> **Exercise description**:
I'd like every entry returned exactly as it is, with the images left out.
═════ Records for this task
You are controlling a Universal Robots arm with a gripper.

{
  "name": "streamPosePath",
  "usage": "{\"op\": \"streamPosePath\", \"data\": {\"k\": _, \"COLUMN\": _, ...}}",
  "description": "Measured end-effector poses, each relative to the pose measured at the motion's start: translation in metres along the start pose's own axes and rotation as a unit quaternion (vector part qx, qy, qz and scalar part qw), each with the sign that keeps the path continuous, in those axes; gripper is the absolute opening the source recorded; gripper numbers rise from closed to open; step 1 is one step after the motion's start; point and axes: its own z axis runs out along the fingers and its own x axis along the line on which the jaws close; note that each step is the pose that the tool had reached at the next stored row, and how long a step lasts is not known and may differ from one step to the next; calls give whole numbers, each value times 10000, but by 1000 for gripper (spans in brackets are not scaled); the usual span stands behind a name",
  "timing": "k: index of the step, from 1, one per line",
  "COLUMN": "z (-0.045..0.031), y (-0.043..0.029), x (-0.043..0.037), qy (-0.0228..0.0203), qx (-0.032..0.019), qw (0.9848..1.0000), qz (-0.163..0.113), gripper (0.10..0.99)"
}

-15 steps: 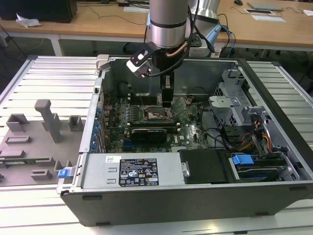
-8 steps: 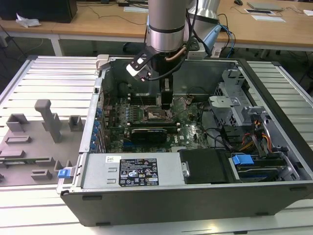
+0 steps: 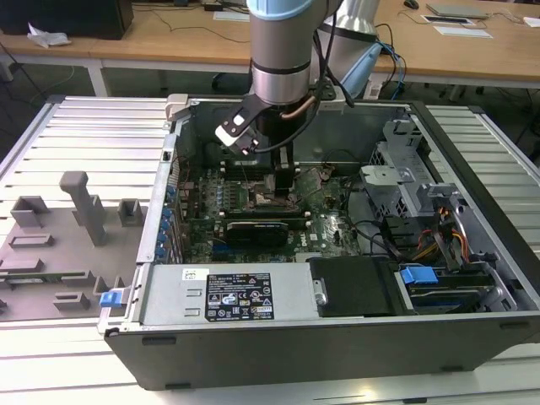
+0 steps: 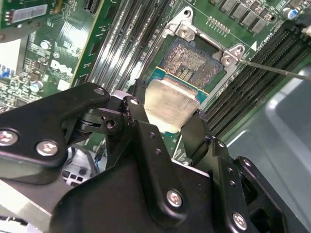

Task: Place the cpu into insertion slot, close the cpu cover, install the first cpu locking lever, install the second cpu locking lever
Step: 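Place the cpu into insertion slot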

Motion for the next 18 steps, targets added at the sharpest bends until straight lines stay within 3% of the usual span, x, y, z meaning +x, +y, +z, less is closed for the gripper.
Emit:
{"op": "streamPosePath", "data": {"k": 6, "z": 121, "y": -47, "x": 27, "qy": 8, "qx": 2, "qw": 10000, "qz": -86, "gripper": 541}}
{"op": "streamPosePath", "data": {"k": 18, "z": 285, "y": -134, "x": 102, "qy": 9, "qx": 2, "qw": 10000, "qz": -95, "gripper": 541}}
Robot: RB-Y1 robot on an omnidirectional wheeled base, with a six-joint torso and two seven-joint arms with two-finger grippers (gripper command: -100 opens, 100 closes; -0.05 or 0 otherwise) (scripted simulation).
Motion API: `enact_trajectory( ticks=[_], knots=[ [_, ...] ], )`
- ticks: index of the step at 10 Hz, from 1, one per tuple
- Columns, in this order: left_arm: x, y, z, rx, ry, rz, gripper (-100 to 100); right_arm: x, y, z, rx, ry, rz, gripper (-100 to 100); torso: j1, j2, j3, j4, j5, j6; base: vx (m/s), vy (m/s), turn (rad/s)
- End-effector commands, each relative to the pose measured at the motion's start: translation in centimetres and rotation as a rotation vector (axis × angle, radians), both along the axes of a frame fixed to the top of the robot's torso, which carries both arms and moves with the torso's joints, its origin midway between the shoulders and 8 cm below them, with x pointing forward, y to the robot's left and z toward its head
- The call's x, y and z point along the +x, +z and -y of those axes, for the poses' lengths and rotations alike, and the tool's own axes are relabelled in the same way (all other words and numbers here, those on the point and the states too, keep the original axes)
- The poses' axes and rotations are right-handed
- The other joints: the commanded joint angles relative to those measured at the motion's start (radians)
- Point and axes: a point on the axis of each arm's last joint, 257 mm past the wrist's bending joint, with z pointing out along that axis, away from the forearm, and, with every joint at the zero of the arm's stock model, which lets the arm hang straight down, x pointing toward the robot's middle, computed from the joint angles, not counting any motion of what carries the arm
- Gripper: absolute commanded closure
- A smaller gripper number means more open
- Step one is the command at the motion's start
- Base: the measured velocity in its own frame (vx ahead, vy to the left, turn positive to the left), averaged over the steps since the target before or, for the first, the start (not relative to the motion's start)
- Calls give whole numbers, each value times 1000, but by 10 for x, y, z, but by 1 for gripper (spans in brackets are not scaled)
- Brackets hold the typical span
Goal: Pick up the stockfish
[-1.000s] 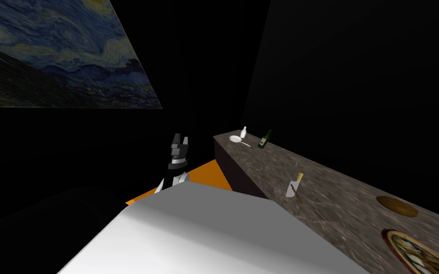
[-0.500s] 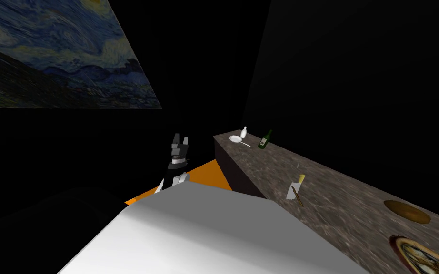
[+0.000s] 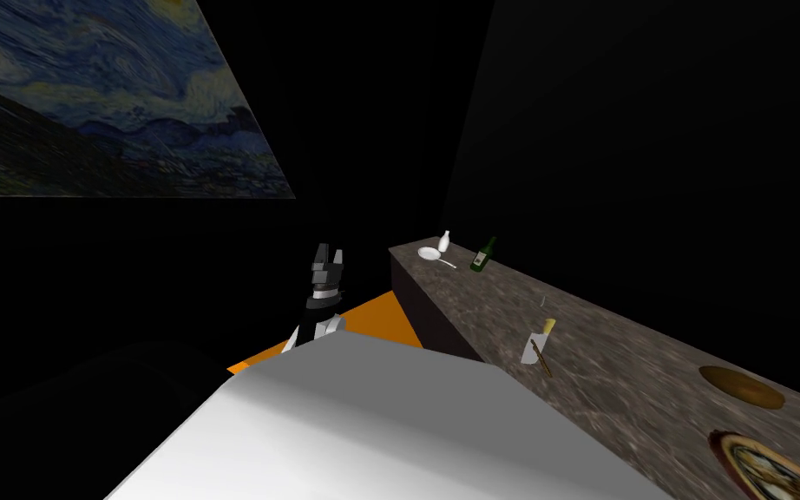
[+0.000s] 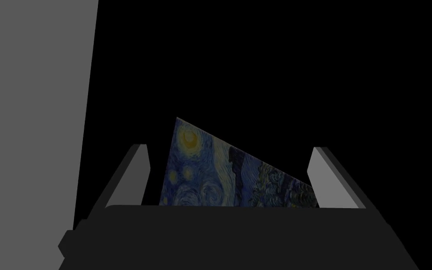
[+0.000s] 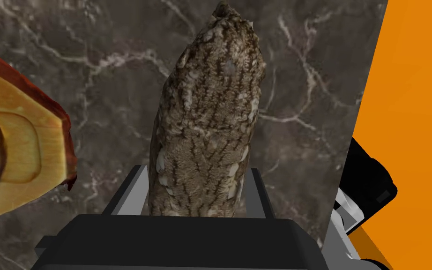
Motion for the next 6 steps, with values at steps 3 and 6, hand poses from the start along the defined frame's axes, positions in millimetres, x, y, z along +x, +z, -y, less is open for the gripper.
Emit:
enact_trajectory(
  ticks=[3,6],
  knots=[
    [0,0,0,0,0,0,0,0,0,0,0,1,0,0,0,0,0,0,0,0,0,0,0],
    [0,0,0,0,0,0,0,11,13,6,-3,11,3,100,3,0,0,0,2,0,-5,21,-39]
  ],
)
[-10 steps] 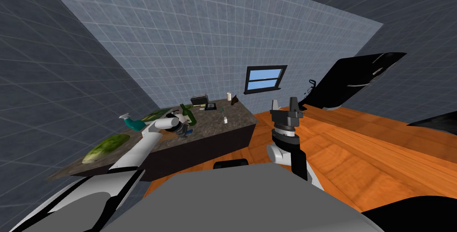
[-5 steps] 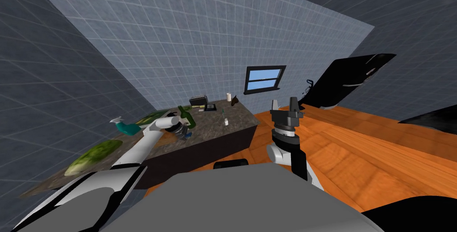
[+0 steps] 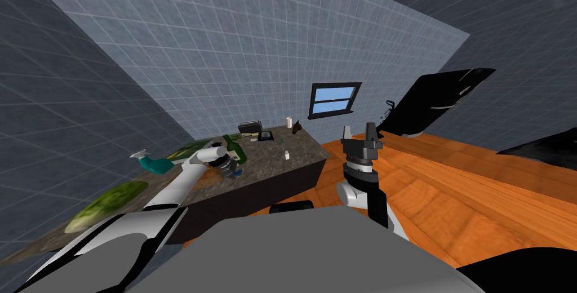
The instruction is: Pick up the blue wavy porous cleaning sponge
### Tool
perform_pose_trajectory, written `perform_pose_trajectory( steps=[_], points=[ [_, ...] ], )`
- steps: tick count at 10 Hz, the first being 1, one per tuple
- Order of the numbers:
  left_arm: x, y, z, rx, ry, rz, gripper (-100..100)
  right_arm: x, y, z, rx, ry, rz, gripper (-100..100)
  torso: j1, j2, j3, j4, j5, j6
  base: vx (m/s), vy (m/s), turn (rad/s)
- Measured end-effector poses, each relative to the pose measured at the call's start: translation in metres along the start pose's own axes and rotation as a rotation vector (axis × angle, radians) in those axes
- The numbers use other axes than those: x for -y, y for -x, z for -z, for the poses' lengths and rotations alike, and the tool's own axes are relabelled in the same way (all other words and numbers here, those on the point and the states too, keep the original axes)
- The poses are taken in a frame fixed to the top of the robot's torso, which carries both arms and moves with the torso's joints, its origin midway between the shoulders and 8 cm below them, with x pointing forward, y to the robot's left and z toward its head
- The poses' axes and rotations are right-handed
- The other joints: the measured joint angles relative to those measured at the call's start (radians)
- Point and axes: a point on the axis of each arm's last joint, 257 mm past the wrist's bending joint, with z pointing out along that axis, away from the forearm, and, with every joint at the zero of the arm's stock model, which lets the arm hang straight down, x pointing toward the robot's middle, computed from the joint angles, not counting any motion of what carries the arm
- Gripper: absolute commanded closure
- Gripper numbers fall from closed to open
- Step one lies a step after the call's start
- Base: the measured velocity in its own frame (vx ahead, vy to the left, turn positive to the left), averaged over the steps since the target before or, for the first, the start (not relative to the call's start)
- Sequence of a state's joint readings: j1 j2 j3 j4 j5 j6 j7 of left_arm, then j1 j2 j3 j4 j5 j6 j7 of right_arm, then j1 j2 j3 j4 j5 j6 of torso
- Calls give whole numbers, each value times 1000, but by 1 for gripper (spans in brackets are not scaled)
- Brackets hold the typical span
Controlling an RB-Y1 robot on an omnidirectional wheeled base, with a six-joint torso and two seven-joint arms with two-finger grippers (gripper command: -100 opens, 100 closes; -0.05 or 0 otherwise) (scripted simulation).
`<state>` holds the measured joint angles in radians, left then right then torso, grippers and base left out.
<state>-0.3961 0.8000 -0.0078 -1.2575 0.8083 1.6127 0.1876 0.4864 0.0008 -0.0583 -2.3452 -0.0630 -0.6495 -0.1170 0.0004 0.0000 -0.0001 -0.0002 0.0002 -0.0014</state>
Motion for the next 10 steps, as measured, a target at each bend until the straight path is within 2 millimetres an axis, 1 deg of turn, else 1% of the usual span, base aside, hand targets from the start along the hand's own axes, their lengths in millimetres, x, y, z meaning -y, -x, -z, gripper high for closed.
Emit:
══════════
> **Answer for this exercise**:
You are controlling a Universal Robots arm with a gripper.

{
  "name": "streamPosePath",
  "usage": "{\"op\": \"streamPosePath\", \"data\": {\"k\": _, \"COLUMN\": _, ...}}",
  "description": "Measured end-effector poses, each relative to the pose measured at the motion's start: translation in metres along the start pose's own axes and rotation as a unit quaternion (vector part qx, qy, qz and scalar part qw), each with the sign that keeps the path continuous, in those axes; gripper is the absolute opening the source recorded; gripper numbers rise from closed to open; step 1 is one step after the motion's start; point and axes: its own z axis runs out along the fingers and its own x axis along the line on which the jaws close; note that each step is the pose that the tool had reached at the next stored row, and how long a step lasts is not known and may differ from one step to the next; calls give whole numbers, each value times 10000, but by 1000 for gripper (spans in brackets are not scaled); the usual span stands behind a name",
  "timing": "k: index of the step, from 1, one per line",
  "COLUMN": "z (-0.045..0.031), y (-0.043..0.029), x (-0.043..0.037), qy (-0.0228..0.0203), qx (-0.032..0.019), qw (0.9848..1.0000), qz (-0.163..0.113), gripper (0.10..0.99)"
}

-15 steps: 
-8 steps: 
+0 steps: 
+0 steps: 

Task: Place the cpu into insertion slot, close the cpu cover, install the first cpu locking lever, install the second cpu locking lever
Step: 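Place the cpu into insertion slot
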
Motion for the next 18 steps, targets added at the sharpest bends until straight lines stay within 3% of the usual span, x, y, z meaning +x, +y, +z, less is closed for the gripper.
Emit:
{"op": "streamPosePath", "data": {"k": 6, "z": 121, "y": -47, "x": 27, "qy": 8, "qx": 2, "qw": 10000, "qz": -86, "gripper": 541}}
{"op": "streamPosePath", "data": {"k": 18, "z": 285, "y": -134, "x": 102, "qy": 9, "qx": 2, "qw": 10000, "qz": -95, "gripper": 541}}
Robot: RB-Y1 robot on an omnidirectional wheeled base, with a six-joint torso and two seven-joint arms with two-finger grippers (gripper command: -100 opens, 100 closes; -0.05 or 0 otherwise) (scripted simulation).
Motion API: `enact_trajectory( ticks=[_], knots=[ [_, ...] ], )`
- ticks: index of the step at 10 Hz, from 1, one per tuple
- Columns, in this order: left_arm: x, y, z, rx, ry, rz, gripper (-100 to 100); right_arm: x, y, z, rx, ry, rz, gripper (-100 to 100); torso: j1, j2, j3, j4, j5, j6; base: vx (m/s), vy (m/s), turn (rad/s)
- End-effector commands, each relative to the pose measured at the motion's start: translation in centimetres and rotation as a rotation vector (axis × angle, radians), both along the axes of a frame fixed to the top of the robot's torso, which carries both arms and moves with the torso's joints, its origin midway between the shoulders and 8 cm below them, with x pointing forward, y to the robot's left and z toward its head
- The call's x, y and z point along the +x, +z and -y of those axes, for the poses' lengths and rotations alike, and the tool's own axes are relabelled in the same way (all other words and numbers here, those on the point and the states too, keep the original axes)
- The poses' axes and rotations are right-handed
- The other joints: the commanded joint angles relative to those measured at the motion's start (radians)
- Point and axes: a point on the axis of each arm's last joint, 257 mm past the wrist's bending joint, with z pointing out along that axis, away from the forearm, and, with every joint at the zero of the arm's stock model, which lets the arm hang straight down, x pointing toward the robot's middle, computed from the joint angles, not counting any motion of what carries the arm
- Gripper: absolute commanded closure
- A smaller gripper number means more open
- Step one is the command at the motion's start
- Base: the measured velocity in its own frame (vx ahead, vy to the left, turn positive to the left), averaged over the steps since the target before or, for the first, the start (not relative to the motion's start)
- Calls give whole numbers, each value times 1000, but by 10 for x, y, z, but by 1 for gripper (spans in brackets are not scaled)
- Brackets hold the typical span
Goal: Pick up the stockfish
[-1.000s] 
[-0.500s] 
[+0.000s] 
[+0.000s] 
[+0.000s] 
Motion for the next 6 steps, with values at steps 3 and 6, hand poses from the start along the defined frame's axes, positions in millimetres, x, y, z along +x, +z, -y, less is open for the gripper.
Emit:
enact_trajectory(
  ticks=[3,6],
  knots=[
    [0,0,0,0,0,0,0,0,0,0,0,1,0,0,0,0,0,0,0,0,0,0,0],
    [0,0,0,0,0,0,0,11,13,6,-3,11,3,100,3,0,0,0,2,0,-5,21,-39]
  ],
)
[-10 steps] 
[-5 steps] 
[+0 steps] 
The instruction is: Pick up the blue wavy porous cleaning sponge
### Tool
perform_pose_trajectory, written `perform_pose_trajectory( steps=[_], points=[ [_, ...] ], )`
- steps: tick count at 10 Hz, the first being 1, one per tuple
- Order of the numbers:
  left_arm: x, y, z, rx, ry, rz, gripper (-100..100)
  right_arm: x, y, z, rx, ry, rz, gripper (-100..100)
  torso: j1, j2, j3, j4, j5, j6
  base: vx (m/s), vy (m/s), turn (rad/s)
- Measured end-effector poses, each relative to the pose measured at the call's start: translation in metres along the start pose's own axes and rotation as a rotation vector (axis × angle, radians) in those axes
- The numbers use other axes than those: x for -y, y for -x, z for -z, for the poses' lengths and rotations alike, and the tool's own axes are relabelled in the same way (all other words and numbers here, those on the point and the states too, keep the original axes)
- The poses are taken in a frame fixed to the top of the robot's torso, which carries both arms and moves with the torso's joints, its origin midway between the shoulders and 8 cm below them, with x pointing forward, y to the robot's left and z toward its head
- The poses' axes and rotations are right-handed
- The other joints: the measured joint angles relative to those measured at the call's start (radians)
- Point and axes: a point on the axis of each arm's last joint, 257 mm past the wrist's bending joint, with z pointing out along that axis, away from the forearm, and, with every joint at the zero of the arm's stock model, which lets the arm hang straight down, x pointing toward the robot's middle, computed from the joint angles, not counting any motion of what carries the arm
- Gripper: absolute commanded closure
- Gripper numbers fall from closed to open
- Step one lies a step after the call's start
- Base: the measured velocity in its own frame (vx ahead, vy to the left, turn positive to the left), averaged over the steps since the target before or, for the first, the start (not relative to the call's start)
- Sequence of a state's joint readings: j1 j2 j3 j4 j5 j6 j7 of left_arm, then j1 j2 j3 j4 j5 j6 j7 of right_arm, then j1 j2 j3 j4 j5 j6 of torso
- Calls give whole numbers, each value times 1000, but by 1 for gripper (spans in brackets are not scaled)
- Brackets hold the typical span
Controlling an RB-Y1 robot on an omnidirectional wheeled base, with a six-joint torso and two seven-joint arms with two-finger grippers (gripper command: -100 opens, 100 closes; -0.05 or 0 otherwise) (scripted simulation).
`<state>` holds the measured joint angles in radians, left then right then torso, grippers and base left out.
<state>-0.3961 0.8000 -0.0078 -1.2575 0.8083 1.6127 0.1876 0.4864 0.0008 -0.0583 -2.3452 -0.0630 -0.6495 -0.1170 0.0004 0.0000 -0.0001 -0.0002 0.0002 -0.0014</state>
Motion for the next 10 steps, as measured, a target at each bend until the straight path is within 2 millimetres an axis, 1 deg of turn, else 1% of the usual span, base aside, hand targets from the start along the hand's own axes, their lengths in millimetres, x, y, z meaning -y, -x, -z, gripper high for closed.
Emit:

That finishes the output for this exercise.